Christian Gammon-Roy

IJL – Réseau.Presse

Tribune

Trevor Redmond, qui se surnomme lui-même l’homme en jaune (Fellow in Yellow), a passé quelques jours à Sturgeon Falls au cours de sa 4e traversée du Canada pour sensibiliser, inspirer et lever des fonds pour la santé. À son arrivée à Sturgeon Falls le samedi 11 janvier, il avait déjà parcouru 5 633 km, ayant quitté le port d’Halifax le 26 mars dernier. M. Redmond traverse le pays à pied en poussant un chariot rempli de fournitures et d’outils, dans l’espoir d’attirer l’attention sur l’importance de bien gérer sa propre santé, tant mentale que physique.

Son surnom reflète son habillement tout en jaune, couleur qu’il a choisie pour sa visibilité, sa gaieté et son association à l’un de ses héros, Rick Hansen.
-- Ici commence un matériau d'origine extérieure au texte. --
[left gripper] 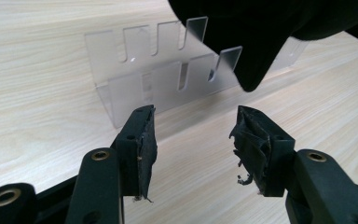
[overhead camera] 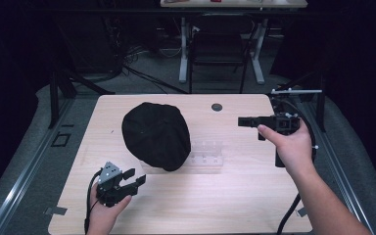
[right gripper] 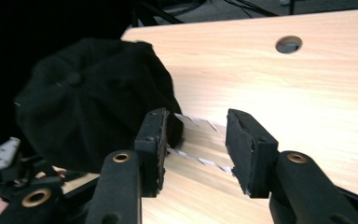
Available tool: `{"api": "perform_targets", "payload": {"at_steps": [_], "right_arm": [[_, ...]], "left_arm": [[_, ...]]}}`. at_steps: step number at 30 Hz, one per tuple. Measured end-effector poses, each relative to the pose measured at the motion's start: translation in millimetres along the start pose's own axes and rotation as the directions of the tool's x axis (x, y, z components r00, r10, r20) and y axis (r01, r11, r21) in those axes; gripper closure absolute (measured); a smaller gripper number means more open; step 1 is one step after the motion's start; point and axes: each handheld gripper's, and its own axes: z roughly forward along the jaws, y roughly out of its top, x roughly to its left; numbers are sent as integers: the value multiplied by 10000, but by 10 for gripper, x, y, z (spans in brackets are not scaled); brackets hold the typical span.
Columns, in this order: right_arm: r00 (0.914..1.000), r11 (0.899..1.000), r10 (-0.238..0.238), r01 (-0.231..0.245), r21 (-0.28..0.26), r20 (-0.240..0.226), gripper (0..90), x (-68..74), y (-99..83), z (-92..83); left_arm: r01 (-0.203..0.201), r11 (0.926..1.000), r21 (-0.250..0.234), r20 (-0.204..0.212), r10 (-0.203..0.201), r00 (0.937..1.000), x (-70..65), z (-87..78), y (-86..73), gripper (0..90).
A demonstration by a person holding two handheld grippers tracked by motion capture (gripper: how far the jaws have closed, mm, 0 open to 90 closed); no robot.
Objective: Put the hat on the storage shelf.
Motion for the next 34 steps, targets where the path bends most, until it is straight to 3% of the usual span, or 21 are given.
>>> {"api": "perform_targets", "payload": {"at_steps": [6, 13, 14, 19, 31, 34], "right_arm": [[9987, 9999, -107, 111, -78, 496, 491, -126, -212, 53], [9938, 9990, -405, 422, -148, 1035, 474, -251, -442, 100], [9923, 9989, -463, 462, 34, 1145, 473, -284, -509, 109], [9819, 9939, -1058, 1093, -137, 1570, 471, -312, -705, 124], [9752, 9911, -1310, 1330, 8, 1786, 484, -410, -1204, 299], [9668, 9884, -1460, 1516, -110, 2097, 484, -444, -1376, 338]], "left_arm": [[136, 9999, 100, -73, -135, 9999, 47, 33, -104, 482], [30, 9996, 291, -60, -28, 10000, 74, 67, -166, 458], [22, 9994, 332, -72, -20, 10000, 84, 74, -178, 457], [67, 9996, 271, -59, -66, 10000, 92, 71, -195, 453], [25, 9999, 165, 15, -25, 10000, 59, 86, -209, 449], [-138, 9996, 232, 39, 137, 9999, 39, 97, -205, 449]]}}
En 2011, il avait participé au 25e anniversaire de la marche pancanadienne de Rick Hansen, où tous les participants portaient des manteaux jaunes.

Le séjour de M. Redmond à Sturgeon Falls a été facilité par les résidents Shirley et Ken Perrin, qui ont ouvert leur maison au marcheur pendant qu’il se préparait pour la prochaine étape de son périple vers l’ouest.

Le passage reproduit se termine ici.